Word for word, transcribe the data below.

+++++

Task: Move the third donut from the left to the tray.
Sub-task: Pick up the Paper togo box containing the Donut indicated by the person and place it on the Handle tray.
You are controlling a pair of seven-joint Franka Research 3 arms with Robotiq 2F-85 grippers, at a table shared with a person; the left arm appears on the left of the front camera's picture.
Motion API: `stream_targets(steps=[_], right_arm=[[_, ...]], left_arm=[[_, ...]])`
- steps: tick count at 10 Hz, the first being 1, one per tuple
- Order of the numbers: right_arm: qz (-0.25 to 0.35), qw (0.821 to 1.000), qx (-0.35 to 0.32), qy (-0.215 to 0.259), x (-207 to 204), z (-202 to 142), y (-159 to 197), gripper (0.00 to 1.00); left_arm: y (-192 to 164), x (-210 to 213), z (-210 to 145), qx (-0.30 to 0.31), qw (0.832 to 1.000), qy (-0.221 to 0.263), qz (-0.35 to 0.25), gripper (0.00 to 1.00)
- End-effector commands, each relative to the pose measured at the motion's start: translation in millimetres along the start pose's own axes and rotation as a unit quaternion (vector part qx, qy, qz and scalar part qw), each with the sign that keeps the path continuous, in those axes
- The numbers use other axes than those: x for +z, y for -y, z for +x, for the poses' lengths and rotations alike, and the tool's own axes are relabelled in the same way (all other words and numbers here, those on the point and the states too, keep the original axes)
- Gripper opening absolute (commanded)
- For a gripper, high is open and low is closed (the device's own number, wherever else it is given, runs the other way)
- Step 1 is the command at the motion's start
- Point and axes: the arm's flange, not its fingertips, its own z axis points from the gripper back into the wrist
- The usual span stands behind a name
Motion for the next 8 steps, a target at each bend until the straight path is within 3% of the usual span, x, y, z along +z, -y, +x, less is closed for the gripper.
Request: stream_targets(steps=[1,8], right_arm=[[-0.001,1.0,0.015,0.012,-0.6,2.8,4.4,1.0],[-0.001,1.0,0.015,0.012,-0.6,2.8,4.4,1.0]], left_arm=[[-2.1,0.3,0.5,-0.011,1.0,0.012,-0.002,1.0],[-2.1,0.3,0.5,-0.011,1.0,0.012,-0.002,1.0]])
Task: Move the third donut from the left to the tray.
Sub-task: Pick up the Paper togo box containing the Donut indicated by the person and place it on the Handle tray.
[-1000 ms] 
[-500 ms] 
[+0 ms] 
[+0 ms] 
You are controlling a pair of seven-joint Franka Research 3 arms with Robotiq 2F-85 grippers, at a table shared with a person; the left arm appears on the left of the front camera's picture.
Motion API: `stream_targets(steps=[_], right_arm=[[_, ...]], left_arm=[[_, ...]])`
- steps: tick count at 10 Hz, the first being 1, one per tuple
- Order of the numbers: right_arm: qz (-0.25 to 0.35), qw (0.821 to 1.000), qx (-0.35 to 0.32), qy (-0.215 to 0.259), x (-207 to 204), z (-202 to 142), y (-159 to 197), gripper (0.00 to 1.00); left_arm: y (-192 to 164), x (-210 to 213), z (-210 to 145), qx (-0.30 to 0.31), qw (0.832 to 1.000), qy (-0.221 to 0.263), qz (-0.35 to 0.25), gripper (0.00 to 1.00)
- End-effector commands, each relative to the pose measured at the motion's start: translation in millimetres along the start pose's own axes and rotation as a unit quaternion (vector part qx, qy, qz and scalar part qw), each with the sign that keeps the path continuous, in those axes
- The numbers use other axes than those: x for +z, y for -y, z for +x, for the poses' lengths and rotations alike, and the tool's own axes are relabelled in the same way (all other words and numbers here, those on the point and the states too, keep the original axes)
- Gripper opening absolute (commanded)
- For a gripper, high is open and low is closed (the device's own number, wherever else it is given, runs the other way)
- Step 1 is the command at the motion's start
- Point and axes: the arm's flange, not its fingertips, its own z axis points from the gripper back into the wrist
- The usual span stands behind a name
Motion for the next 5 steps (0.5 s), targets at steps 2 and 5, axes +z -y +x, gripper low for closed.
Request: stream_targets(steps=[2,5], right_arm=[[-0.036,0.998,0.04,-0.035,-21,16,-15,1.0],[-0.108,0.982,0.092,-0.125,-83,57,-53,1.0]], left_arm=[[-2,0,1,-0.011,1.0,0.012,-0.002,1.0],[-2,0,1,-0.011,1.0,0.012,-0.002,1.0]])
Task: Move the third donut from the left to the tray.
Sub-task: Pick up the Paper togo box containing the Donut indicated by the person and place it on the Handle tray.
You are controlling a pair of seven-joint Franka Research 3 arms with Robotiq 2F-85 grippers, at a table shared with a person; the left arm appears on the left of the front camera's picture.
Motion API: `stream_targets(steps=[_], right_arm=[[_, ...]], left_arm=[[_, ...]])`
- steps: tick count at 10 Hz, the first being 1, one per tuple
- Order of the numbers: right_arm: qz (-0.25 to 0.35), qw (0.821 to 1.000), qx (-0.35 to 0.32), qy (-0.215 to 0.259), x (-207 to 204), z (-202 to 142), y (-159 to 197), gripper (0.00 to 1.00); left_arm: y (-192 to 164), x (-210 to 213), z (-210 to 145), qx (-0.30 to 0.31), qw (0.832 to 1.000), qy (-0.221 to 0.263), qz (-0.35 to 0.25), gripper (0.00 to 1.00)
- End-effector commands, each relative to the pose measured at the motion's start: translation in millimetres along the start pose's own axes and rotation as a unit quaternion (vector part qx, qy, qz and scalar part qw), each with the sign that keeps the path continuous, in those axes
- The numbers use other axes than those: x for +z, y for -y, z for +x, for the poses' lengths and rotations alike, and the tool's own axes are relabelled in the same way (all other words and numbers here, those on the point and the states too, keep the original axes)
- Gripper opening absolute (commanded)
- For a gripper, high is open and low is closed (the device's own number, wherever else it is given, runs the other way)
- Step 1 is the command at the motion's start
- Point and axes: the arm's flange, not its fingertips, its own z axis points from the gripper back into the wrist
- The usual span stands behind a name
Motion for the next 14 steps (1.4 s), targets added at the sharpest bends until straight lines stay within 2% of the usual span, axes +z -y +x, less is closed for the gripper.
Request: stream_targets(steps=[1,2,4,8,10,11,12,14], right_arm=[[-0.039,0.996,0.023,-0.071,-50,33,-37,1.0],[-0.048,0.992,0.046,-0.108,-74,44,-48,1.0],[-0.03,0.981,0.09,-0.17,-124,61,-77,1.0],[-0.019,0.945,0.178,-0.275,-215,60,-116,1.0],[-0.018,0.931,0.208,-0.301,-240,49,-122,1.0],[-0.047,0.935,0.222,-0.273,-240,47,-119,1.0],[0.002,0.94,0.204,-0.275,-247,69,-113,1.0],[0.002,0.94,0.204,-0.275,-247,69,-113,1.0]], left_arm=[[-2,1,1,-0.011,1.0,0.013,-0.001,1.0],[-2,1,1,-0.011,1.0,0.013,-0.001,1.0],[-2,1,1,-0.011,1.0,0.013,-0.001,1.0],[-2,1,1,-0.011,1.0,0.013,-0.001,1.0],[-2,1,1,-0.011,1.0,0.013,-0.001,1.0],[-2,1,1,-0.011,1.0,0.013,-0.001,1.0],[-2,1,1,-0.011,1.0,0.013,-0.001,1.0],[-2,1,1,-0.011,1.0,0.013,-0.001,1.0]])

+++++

→ Answer to this exercise:
Task: Move the third donut from the left to the tray.
Sub-task: Pick up the Paper togo box containing the Donut indicated by the person and place it on the Handle tray.
You are controlling a pair of seven-joint Franka Research 3 arms with Robotiq 2F-85 grippers, at a table shared with a person; the left arm appears on the left of the front camera's picture.
Motion API: `stream_targets(steps=[_], right_arm=[[_, ...]], left_arm=[[_, ...]])`
- steps: tick count at 10 Hz, the first being 1, one per tuple
- Order of the numbers: right_arm: qz (-0.25 to 0.35), qw (0.821 to 1.000), qx (-0.35 to 0.32), qy (-0.215 to 0.259), x (-207 to 204), z (-202 to 142), y (-159 to 197), gripper (0.00 to 1.00); left_arm: y (-192 to 164), x (-210 to 213), z (-210 to 145), qx (-0.30 to 0.31), qw (0.832 to 1.000), qy (-0.221 to 0.263), qz (-0.35 to 0.25), gripper (0.00 to 1.00)
- End-effector commands, each relative to the pose measured at the motion's start: translation in millimetres along the start pose's own axes and rotation as a unit quaternion (vector part qx, qy, qz and scalar part qw), each with the sign that keeps the path continuous, in those axes
- The numbers use other axes than those: x for +z, y for -y, z for +x, for the poses' lengths and rotations alike, and the tool's own axes are relabelled in the same way (all other words and numbers here, those on the point and the states too, keep the original axes)
- Gripper opening absolute (commanded)
- For a gripper, high is open and low is closed (the device's own number, wherever else it is given, runs the other way)
- Step 1 is the command at the motion's start
- Point and axes: the arm's flange, not its fingertips, its own z axis points from the gripper back into the wrist
- The usual span stands behind a name
Motion for the next 8 steps, a target at each bend until the straight path is within 3% of the usual span, x, y, z along +z, -y, +x, less is closed for the gripper.
Request: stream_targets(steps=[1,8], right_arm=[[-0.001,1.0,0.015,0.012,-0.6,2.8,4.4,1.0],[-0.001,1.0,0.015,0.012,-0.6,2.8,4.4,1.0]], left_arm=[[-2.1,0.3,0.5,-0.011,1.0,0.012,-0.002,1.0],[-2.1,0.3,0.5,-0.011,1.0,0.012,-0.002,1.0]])
Task: Move the third donut from the left to the tray.
Sub-task: Pick up the Paper togo box containing the Donut indicated by the person and place it on the Handle tray.
[-1000 ms] 
[-500 ms] 
[+0 ms] 
[+0 ms] 
You are controlling a pair of seven-joint Franka Research 3 arms with Robotiq 2F-85 grippers, at a table shared with a person; the left arm appears on the left of the front camera's picture.
Motion API: `stream_targets(steps=[_], right_arm=[[_, ...]], left_arm=[[_, ...]])`
- steps: tick count at 10 Hz, the first being 1, one per tuple
- Order of the numbers: right_arm: qz (-0.25 to 0.35), qw (0.821 to 1.000), qx (-0.35 to 0.32), qy (-0.215 to 0.259), x (-207 to 204), z (-202 to 142), y (-159 to 197), gripper (0.00 to 1.00); left_arm: y (-192 to 164), x (-210 to 213), z (-210 to 145), qx (-0.30 to 0.31), qw (0.832 to 1.000), qy (-0.221 to 0.263), qz (-0.35 to 0.25), gripper (0.00 to 1.00)
- End-effector commands, each relative to the pose measured at the motion's start: translation in millimetres along the start pose's own axes and rotation as a unit quaternion (vector part qx, qy, qz and scalar part qw), each with the sign that keeps the path continuous, in those axes
- The numbers use other axes than those: x for +z, y for -y, z for +x, for the poses' lengths and rotations alike, and the tool's own axes are relabelled in the same way (all other words and numbers here, those on the point and the states too, keep the original axes)
- Gripper opening absolute (commanded)
- For a gripper, high is open and low is closed (the device's own number, wherever else it is given, runs the other way)
- Step 1 is the command at the motion's start
- Point and axes: the arm's flange, not its fingertips, its own z axis points from the gripper back into the wrist
- The usual span stands behind a name
Motion for the next 5 steps (0.5 s), targets at steps 2 and 5, axes +z -y +x, gripper low for closed.
Request: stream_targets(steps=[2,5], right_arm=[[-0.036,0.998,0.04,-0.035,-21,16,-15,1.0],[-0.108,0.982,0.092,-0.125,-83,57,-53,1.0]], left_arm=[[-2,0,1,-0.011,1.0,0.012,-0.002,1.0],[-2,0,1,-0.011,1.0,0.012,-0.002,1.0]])
Task: Move the third donut from the left to the tray.
Sub-task: Pick up the Paper togo box containing the Donut indicated by the person and place it on the Handle tray.
You are controlling a pair of seven-joint Franka Research 3 arms with Robotiq 2F-85 grippers, at a table shared with a person; the left arm appears on the left of the front camera's picture.
Motion API: `stream_targets(steps=[_], right_arm=[[_, ...]], left_arm=[[_, ...]])`
- steps: tick count at 10 Hz, the first being 1, one per tuple
- Order of the numbers: right_arm: qz (-0.25 to 0.35), qw (0.821 to 1.000), qx (-0.35 to 0.32), qy (-0.215 to 0.259), x (-207 to 204), z (-202 to 142), y (-159 to 197), gripper (0.00 to 1.00); left_arm: y (-192 to 164), x (-210 to 213), z (-210 to 145), qx (-0.30 to 0.31), qw (0.832 to 1.000), qy (-0.221 to 0.263), qz (-0.35 to 0.25), gripper (0.00 to 1.00)
- End-effector commands, each relative to the pose measured at the motion's start: translation in millimetres along the start pose's own axes and rotation as a unit quaternion (vector part qx, qy, qz and scalar part qw), each with the sign that keeps the path continuous, in those axes
- The numbers use other axes than those: x for +z, y for -y, z for +x, for the poses' lengths and rotations alike, and the tool's own axes are relabelled in the same way (all other words and numbers here, those on the point and the states too, keep the original axes)
- Gripper opening absolute (commanded)
- For a gripper, high is open and low is closed (the device's own number, wherever else it is given, runs the other way)
- Step 1 is the command at the motion's start
- Point and axes: the arm's flange, not its fingertips, its own z axis points from the gripper back into the wrist
- The usual span stands behind a name
Motion for the next 14 steps (1.4 s), targets added at the sharpest bends until straight lines stay within 2% of the usual span, axes +z -y +x, less is closed for the gripper.
Request: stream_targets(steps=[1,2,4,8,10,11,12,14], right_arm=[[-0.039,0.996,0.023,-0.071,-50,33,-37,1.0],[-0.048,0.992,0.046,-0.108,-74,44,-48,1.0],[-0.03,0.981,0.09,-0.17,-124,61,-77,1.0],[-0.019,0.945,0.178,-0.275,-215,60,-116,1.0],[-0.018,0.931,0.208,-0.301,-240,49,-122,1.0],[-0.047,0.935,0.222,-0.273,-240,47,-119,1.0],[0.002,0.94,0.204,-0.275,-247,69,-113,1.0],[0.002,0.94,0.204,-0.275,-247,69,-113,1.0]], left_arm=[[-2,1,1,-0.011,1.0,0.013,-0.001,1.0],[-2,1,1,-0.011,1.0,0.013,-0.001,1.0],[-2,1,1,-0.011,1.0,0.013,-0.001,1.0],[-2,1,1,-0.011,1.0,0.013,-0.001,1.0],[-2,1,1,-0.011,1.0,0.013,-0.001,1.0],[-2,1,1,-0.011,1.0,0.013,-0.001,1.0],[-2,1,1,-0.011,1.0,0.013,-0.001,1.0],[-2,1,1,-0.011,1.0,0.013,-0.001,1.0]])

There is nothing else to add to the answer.